## [What you are asked to do]
Find how many lines below hold "this", and give that number as the entire answer.

## [Input material]
===============

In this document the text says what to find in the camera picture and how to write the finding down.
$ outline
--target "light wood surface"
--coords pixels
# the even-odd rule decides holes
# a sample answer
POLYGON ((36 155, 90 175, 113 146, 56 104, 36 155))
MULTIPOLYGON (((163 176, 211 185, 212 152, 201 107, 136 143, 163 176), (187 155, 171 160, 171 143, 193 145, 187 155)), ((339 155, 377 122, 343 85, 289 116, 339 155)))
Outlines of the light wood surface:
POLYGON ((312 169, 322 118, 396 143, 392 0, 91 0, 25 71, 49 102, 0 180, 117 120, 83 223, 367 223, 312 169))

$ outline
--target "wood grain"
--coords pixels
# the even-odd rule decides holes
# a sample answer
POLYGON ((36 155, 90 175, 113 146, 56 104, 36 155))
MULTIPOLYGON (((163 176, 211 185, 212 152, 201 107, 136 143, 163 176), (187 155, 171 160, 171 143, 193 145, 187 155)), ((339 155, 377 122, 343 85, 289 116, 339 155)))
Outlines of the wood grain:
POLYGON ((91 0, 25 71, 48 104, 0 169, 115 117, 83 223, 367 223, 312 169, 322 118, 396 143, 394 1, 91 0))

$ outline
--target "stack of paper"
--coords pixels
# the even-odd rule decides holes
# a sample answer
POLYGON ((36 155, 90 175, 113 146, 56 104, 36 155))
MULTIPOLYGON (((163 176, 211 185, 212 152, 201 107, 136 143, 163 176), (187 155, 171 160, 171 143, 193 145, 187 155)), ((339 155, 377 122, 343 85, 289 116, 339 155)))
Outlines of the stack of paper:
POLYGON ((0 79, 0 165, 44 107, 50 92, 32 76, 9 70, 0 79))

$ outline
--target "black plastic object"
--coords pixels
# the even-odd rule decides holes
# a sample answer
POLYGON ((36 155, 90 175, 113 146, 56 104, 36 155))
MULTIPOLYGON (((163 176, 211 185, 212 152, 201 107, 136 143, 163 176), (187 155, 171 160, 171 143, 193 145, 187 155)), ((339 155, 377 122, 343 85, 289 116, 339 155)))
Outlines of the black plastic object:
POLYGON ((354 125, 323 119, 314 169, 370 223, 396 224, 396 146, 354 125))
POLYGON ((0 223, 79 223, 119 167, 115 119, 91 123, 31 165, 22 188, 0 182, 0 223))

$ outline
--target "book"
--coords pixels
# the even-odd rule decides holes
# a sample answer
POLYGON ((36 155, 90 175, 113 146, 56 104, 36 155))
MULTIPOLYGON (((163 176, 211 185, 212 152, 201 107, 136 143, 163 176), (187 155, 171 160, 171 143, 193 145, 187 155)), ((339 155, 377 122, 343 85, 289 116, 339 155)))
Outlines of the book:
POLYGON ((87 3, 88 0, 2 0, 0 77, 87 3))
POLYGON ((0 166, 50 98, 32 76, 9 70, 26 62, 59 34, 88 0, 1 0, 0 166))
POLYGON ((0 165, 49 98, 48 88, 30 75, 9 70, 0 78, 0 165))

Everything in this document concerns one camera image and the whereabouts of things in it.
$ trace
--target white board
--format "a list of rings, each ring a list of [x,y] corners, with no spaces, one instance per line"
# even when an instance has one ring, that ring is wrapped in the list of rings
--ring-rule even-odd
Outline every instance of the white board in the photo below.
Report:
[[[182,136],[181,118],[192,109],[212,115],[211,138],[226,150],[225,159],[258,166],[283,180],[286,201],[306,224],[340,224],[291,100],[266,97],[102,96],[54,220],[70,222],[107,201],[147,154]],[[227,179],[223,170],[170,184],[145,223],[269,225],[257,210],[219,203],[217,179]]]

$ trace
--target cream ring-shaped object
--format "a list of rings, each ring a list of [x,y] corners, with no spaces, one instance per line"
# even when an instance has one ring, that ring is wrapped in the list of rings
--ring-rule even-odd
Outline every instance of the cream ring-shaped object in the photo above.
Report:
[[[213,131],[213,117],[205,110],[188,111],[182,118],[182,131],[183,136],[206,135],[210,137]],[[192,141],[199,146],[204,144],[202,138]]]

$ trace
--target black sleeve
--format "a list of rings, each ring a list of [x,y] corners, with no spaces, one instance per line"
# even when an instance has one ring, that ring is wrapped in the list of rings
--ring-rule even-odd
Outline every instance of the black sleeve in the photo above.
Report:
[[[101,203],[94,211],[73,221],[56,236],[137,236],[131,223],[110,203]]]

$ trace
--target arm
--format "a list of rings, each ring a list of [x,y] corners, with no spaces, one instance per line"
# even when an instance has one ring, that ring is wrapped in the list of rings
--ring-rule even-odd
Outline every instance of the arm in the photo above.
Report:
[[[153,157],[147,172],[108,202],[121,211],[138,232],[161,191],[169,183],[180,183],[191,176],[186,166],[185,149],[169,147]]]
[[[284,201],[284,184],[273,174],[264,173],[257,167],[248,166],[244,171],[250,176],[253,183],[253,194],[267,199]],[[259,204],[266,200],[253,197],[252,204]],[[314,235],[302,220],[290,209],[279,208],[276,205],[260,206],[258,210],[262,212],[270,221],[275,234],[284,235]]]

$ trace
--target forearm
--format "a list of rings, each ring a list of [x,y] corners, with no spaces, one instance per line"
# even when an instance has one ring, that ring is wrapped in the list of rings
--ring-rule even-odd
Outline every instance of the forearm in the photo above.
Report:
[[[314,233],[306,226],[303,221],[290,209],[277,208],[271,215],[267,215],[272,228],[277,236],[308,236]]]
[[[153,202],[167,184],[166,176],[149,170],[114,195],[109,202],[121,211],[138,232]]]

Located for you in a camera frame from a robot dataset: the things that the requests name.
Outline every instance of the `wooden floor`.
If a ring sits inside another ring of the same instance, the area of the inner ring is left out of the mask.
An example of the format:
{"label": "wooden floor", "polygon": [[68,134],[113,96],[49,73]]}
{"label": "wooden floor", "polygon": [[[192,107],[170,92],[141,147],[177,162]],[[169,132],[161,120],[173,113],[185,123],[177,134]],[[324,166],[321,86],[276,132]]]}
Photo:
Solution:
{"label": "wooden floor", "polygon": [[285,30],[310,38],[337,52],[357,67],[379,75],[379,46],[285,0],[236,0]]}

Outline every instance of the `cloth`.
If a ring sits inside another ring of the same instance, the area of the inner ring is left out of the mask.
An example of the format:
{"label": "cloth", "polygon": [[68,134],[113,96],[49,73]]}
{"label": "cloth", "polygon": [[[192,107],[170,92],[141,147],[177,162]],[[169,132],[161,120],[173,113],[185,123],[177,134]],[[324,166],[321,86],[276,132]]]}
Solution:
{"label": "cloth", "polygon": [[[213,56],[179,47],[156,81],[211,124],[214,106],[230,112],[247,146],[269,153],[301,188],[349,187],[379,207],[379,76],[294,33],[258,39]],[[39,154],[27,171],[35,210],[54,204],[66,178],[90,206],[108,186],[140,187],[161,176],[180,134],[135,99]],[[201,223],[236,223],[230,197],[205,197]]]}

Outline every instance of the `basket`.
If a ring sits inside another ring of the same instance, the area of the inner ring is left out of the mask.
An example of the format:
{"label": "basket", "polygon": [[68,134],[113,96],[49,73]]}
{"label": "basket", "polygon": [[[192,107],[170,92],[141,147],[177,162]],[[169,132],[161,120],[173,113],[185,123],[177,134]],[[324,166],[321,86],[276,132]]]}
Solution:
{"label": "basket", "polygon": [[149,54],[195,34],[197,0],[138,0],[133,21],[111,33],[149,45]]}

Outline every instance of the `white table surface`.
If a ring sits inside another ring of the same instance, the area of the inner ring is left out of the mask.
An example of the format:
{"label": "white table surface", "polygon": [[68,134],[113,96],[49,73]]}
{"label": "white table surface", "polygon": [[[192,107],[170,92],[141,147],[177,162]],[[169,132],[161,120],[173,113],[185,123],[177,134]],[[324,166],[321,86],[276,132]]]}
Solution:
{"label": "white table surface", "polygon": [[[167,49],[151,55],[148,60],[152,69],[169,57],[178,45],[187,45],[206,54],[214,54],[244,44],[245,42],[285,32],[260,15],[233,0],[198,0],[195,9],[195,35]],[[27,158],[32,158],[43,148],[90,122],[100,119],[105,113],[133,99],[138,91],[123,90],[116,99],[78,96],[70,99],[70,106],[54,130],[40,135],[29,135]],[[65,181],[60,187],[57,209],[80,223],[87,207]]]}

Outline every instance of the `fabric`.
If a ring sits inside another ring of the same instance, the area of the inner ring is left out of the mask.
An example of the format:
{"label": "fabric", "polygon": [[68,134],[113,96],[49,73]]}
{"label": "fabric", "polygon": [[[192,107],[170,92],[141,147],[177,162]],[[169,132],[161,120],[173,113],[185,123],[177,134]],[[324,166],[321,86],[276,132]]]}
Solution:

===============

## [Expected answer]
2